Lisandru Tramoni

Personal information
- Date of birth: 18 April 2003 (age 23)
- Place of birth: Ajaccio, France
- Height: 1.80 m (5 ft 11 in)
- Position: Forward

Team information
- Current team: Rouen
- Number: 19

Youth career
- 2010–2019: Ajaccio
- 2020–2022: Cagliari

Senior career*
- Years: Team / Apps / (Gls)
- 2019–2020: Ajaccio / 1 / (0)
- 2022–2025: Pisa / 28 / (2)
- 2024–2025: → Bastia (loan) / 25 / (1)
- 2025–2026: Zürich / 5 / (0)
- 2025: Zürich II / 2 / (0)
- 2026–: Rouen / 5 / (1)

International career^{‡}
- 2018–2019: France U16 / 12 / (3)
- 2019–2020: France U17 / 6 / (2)

= Lisandru Tramoni =

French footballer (born 2003)

Lisandru Tramoni (born 18 April 2003) is a French professional footballer who plays as a forward for club Rouen.

==Club career==
Tramoni made his professional debut for AC Ajaccio in a 2–1 Ligue 2 loss to Troyes on 21 December 2019, at the age of 16.

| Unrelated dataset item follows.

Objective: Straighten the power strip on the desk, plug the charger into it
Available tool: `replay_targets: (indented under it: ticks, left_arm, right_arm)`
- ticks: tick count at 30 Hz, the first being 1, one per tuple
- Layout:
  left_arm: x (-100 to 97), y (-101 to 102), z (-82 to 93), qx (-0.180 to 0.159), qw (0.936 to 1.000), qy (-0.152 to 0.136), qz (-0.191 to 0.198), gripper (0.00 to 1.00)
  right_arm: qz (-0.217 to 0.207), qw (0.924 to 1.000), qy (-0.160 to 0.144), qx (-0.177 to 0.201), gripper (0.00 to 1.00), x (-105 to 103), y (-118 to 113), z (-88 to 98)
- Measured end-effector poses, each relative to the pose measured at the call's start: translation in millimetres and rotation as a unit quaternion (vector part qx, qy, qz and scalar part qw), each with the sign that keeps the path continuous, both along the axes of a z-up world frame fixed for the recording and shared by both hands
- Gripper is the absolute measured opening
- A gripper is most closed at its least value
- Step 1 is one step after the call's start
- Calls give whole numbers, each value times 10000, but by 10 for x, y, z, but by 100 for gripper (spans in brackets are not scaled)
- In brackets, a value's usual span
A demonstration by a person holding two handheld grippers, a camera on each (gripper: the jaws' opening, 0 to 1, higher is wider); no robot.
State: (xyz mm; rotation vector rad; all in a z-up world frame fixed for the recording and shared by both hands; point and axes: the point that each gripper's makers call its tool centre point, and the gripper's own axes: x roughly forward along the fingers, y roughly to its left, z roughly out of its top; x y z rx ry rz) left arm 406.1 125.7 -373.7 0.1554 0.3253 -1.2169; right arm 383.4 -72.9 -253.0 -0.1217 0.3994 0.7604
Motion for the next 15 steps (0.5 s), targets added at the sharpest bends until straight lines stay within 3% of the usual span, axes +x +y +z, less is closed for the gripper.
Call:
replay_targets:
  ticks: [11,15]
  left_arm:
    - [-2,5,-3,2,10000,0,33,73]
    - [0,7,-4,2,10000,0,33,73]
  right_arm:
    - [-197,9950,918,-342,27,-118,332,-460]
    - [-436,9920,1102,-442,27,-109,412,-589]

He successively signed with Cagliari, with whom he played only at youth level.

On 18 August 2022, Tramoni moved to Pisa, signing a four-year contract with the Tuscan club.

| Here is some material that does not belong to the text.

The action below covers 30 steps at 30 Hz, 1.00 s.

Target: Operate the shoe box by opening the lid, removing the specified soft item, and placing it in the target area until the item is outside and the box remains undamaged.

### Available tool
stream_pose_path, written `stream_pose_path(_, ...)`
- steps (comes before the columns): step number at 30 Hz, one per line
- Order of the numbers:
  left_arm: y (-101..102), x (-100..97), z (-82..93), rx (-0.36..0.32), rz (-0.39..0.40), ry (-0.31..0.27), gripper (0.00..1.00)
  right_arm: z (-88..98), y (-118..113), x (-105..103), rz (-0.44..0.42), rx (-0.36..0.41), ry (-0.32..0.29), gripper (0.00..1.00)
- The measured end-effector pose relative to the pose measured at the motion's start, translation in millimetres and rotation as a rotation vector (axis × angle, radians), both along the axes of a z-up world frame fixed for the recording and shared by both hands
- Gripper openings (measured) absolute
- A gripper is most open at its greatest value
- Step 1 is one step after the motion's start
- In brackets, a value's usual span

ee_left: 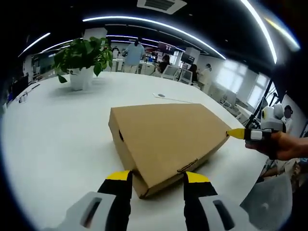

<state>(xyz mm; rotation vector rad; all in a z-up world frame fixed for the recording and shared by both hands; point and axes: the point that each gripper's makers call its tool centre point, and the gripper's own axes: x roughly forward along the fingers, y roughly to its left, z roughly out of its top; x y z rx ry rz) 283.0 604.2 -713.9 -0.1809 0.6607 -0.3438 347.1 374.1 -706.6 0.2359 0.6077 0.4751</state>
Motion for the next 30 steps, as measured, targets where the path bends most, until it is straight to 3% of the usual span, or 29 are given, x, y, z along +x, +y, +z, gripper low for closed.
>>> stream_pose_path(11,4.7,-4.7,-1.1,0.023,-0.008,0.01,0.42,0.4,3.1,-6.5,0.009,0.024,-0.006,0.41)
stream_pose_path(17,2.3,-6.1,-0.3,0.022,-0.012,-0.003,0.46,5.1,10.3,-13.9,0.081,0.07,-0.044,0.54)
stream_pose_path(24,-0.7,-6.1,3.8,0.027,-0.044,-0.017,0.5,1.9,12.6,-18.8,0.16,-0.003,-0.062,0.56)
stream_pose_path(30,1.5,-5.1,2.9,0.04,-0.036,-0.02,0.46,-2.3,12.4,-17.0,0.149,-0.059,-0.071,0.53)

On 27 July 2025, Tramoni signed a three-season contract with Zürich in Switzerland. His contract was terminated on 3 February 2026.

==Personal life==
Tramoni is the younger brother of the footballer Mattéo Tramoni.

In March 2024, Tramoni formally became an Italian citizen, thus becoming eligible to play internationally for Italy as well.